The digital platforms are commanding a greater and greater share of ad spend, and may even now be contributing to a forecast decline in US TV ad spend.

How can the TV industry fight back? By simplifying and going large, says Operative CEO Lorne Brown, in this video interview with Beet.TV,

Together with FreeWheel, Brown’s company just launched Premium At Scale – “an open, interoperable framework, to enable an accelerated path for media companies to simplify their ability to execute advanced advertising strategies against linear and digital content and audiences,” according to the company.

Brown says he has seen several initiatives lately designed to tackle this problem:

  • M&A activity designed to create audience scale to support outcome-based advertising.
  • measurement initiatives like OpenAP.
  • location station initiatives like TIP

“But there’s one key initiative that’s still blocking everyone from taking all that direct response money – and that’s the technology bucket,” he says.

“The reason people still buy from Facebook and Google is because of simplicity. You can log in quickly, you can buy a lot of inventory, you can buy an audience segment, you can get it at scale.

“The TV companies have this huge opportunity to emulate a lot of the things that the digital giants have done because their content is much, much better. If (advertisers) can buy a large segment of auto and do that across premium content, (they are) going to start to move some of my money away from these digital companies into the TV sector.”

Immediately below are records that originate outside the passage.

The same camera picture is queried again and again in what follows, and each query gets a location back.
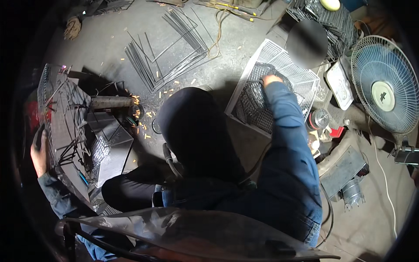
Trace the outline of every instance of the black hose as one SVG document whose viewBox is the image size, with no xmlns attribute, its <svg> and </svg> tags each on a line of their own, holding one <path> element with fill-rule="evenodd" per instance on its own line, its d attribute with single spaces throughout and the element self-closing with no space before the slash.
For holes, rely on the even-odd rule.
<svg viewBox="0 0 419 262">
<path fill-rule="evenodd" d="M 327 203 L 328 203 L 328 205 L 329 205 L 329 214 L 330 214 L 330 216 L 331 216 L 331 223 L 330 223 L 330 229 L 329 229 L 329 232 L 327 233 L 327 235 L 326 235 L 326 238 L 325 239 L 323 239 L 323 241 L 319 244 L 319 245 L 317 245 L 316 246 L 316 248 L 319 248 L 324 242 L 326 242 L 326 239 L 330 236 L 330 234 L 332 233 L 332 229 L 333 229 L 333 223 L 334 223 L 334 214 L 333 214 L 333 207 L 332 207 L 332 203 L 330 202 L 330 199 L 329 199 L 329 196 L 327 195 L 327 193 L 326 193 L 326 190 L 324 189 L 324 186 L 322 185 L 322 183 L 320 183 L 320 186 L 321 186 L 321 188 L 323 189 L 323 192 L 324 192 L 324 196 L 326 197 L 326 199 L 327 199 Z"/>
</svg>

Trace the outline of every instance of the white cord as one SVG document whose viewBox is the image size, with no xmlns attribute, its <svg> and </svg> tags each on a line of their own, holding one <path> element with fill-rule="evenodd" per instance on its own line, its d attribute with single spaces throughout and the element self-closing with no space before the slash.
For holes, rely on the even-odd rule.
<svg viewBox="0 0 419 262">
<path fill-rule="evenodd" d="M 371 140 L 374 143 L 374 150 L 375 150 L 375 159 L 377 160 L 378 165 L 381 168 L 381 171 L 383 171 L 384 174 L 384 181 L 385 181 L 385 190 L 387 191 L 387 198 L 390 201 L 391 204 L 391 208 L 393 209 L 393 218 L 394 218 L 394 227 L 393 227 L 393 231 L 394 231 L 394 235 L 397 238 L 397 232 L 396 232 L 396 212 L 394 211 L 394 206 L 393 206 L 393 202 L 391 202 L 390 196 L 388 195 L 388 185 L 387 185 L 387 177 L 385 175 L 384 169 L 381 166 L 380 162 L 378 161 L 378 155 L 377 155 L 377 146 L 375 144 L 375 140 L 374 140 L 374 136 L 372 135 L 371 132 L 371 128 L 370 128 L 370 117 L 368 117 L 368 129 L 370 130 L 370 134 L 371 134 Z"/>
</svg>

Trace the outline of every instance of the welding cable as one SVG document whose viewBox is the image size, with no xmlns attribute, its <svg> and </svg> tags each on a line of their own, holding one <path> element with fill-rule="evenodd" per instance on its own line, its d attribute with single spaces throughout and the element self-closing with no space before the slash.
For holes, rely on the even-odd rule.
<svg viewBox="0 0 419 262">
<path fill-rule="evenodd" d="M 335 221 L 335 216 L 334 216 L 334 213 L 333 213 L 333 207 L 332 207 L 332 202 L 330 201 L 330 199 L 329 199 L 329 196 L 327 195 L 327 193 L 326 193 L 326 190 L 324 189 L 324 186 L 323 186 L 323 184 L 320 182 L 320 186 L 321 186 L 321 188 L 322 188 L 322 190 L 323 190 L 323 193 L 324 193 L 324 196 L 326 197 L 326 199 L 327 199 L 327 204 L 329 205 L 329 215 L 330 215 L 330 217 L 331 217 L 331 221 L 330 221 L 330 229 L 329 229 L 329 232 L 327 233 L 327 235 L 326 235 L 326 237 L 323 239 L 323 241 L 320 243 L 320 244 L 318 244 L 317 246 L 316 246 L 316 248 L 319 248 L 324 242 L 326 242 L 326 240 L 329 238 L 329 236 L 330 236 L 330 234 L 332 233 L 332 229 L 333 229 L 333 223 L 334 223 L 334 221 Z"/>
</svg>

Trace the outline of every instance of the hand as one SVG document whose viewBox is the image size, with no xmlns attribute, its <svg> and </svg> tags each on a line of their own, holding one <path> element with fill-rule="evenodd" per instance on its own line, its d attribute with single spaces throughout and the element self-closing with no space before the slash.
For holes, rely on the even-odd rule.
<svg viewBox="0 0 419 262">
<path fill-rule="evenodd" d="M 263 80 L 263 88 L 266 88 L 272 82 L 283 83 L 282 78 L 277 77 L 275 75 L 265 75 L 262 77 L 262 80 Z"/>
<path fill-rule="evenodd" d="M 38 177 L 49 170 L 48 167 L 48 138 L 45 125 L 41 125 L 35 133 L 31 146 L 31 158 Z"/>
</svg>

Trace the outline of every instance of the concrete floor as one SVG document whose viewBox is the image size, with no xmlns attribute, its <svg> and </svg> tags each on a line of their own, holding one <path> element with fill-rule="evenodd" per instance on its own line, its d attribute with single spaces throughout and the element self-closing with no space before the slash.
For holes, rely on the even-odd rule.
<svg viewBox="0 0 419 262">
<path fill-rule="evenodd" d="M 215 10 L 193 5 L 189 1 L 183 10 L 192 19 L 195 16 L 190 7 L 194 8 L 211 36 L 215 38 L 218 31 L 214 18 Z M 267 9 L 263 17 L 270 19 L 272 14 L 275 20 L 285 7 L 284 2 L 276 1 L 271 8 Z M 155 53 L 159 53 L 176 39 L 174 30 L 168 27 L 161 18 L 168 9 L 170 9 L 168 5 L 160 7 L 156 3 L 135 1 L 126 11 L 86 18 L 79 36 L 73 41 L 63 40 L 62 31 L 57 30 L 50 42 L 45 62 L 72 65 L 76 71 L 87 68 L 110 81 L 123 80 L 125 88 L 133 94 L 141 96 L 146 111 L 158 112 L 164 99 L 153 103 L 153 101 L 159 101 L 158 93 L 150 95 L 145 89 L 125 55 L 124 47 L 130 41 L 126 31 L 133 35 L 147 32 Z M 228 16 L 222 24 L 223 31 L 220 39 L 222 56 L 184 74 L 177 79 L 179 84 L 168 84 L 162 91 L 172 88 L 178 90 L 190 86 L 195 78 L 194 86 L 207 84 L 214 89 L 216 100 L 224 109 L 247 61 L 261 42 L 265 38 L 269 38 L 282 47 L 285 45 L 287 34 L 279 27 L 265 35 L 273 22 L 257 20 L 250 23 L 235 16 Z M 210 45 L 211 40 L 202 26 L 199 26 L 198 30 L 207 45 Z M 184 44 L 176 44 L 165 54 L 165 57 L 162 57 L 162 61 L 165 63 L 160 62 L 159 65 L 163 71 L 167 70 L 188 53 Z M 151 119 L 145 120 L 144 123 L 151 126 Z M 236 121 L 228 119 L 227 123 L 235 149 L 243 166 L 248 171 L 256 163 L 269 139 Z M 152 138 L 144 141 L 144 132 L 146 131 L 141 130 L 138 135 L 142 146 L 148 153 L 162 157 L 163 138 L 161 135 L 153 134 L 150 130 L 146 133 Z M 380 146 L 382 140 L 377 138 L 377 143 Z M 368 158 L 371 170 L 371 173 L 361 183 L 366 203 L 345 213 L 342 200 L 333 202 L 335 212 L 333 232 L 321 249 L 341 256 L 341 261 L 356 261 L 354 256 L 361 257 L 367 262 L 379 261 L 379 258 L 386 254 L 394 242 L 393 213 L 385 192 L 383 174 L 375 160 L 374 148 L 364 138 L 359 138 L 359 144 L 360 149 Z M 132 152 L 126 169 L 136 167 L 132 163 L 132 160 L 136 158 L 138 155 Z M 382 151 L 378 152 L 378 158 L 387 174 L 389 194 L 396 209 L 396 228 L 400 231 L 415 187 L 405 166 L 395 164 L 393 157 L 387 158 L 387 153 Z M 323 206 L 325 214 L 327 214 L 325 199 L 323 199 Z M 326 223 L 323 228 L 322 236 L 327 233 L 329 224 Z"/>
</svg>

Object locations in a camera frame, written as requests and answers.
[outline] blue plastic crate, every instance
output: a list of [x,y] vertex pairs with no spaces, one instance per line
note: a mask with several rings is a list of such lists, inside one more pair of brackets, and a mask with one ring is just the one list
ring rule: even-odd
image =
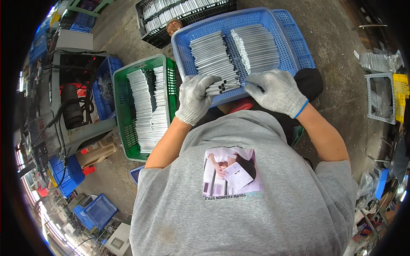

How will the industry get there? Through interoperability, allowing media companies to position their supply toward outcome-based buyers, in their preferred currency, in a simplified way, says Brown.

Brown, whose company focuses on pre-sale machinations of ad buying, says FreeWheel excels at post-sales yield and execution, allowing the companies to benefit from some of those technologies without investing in changing their own back-end tech stack.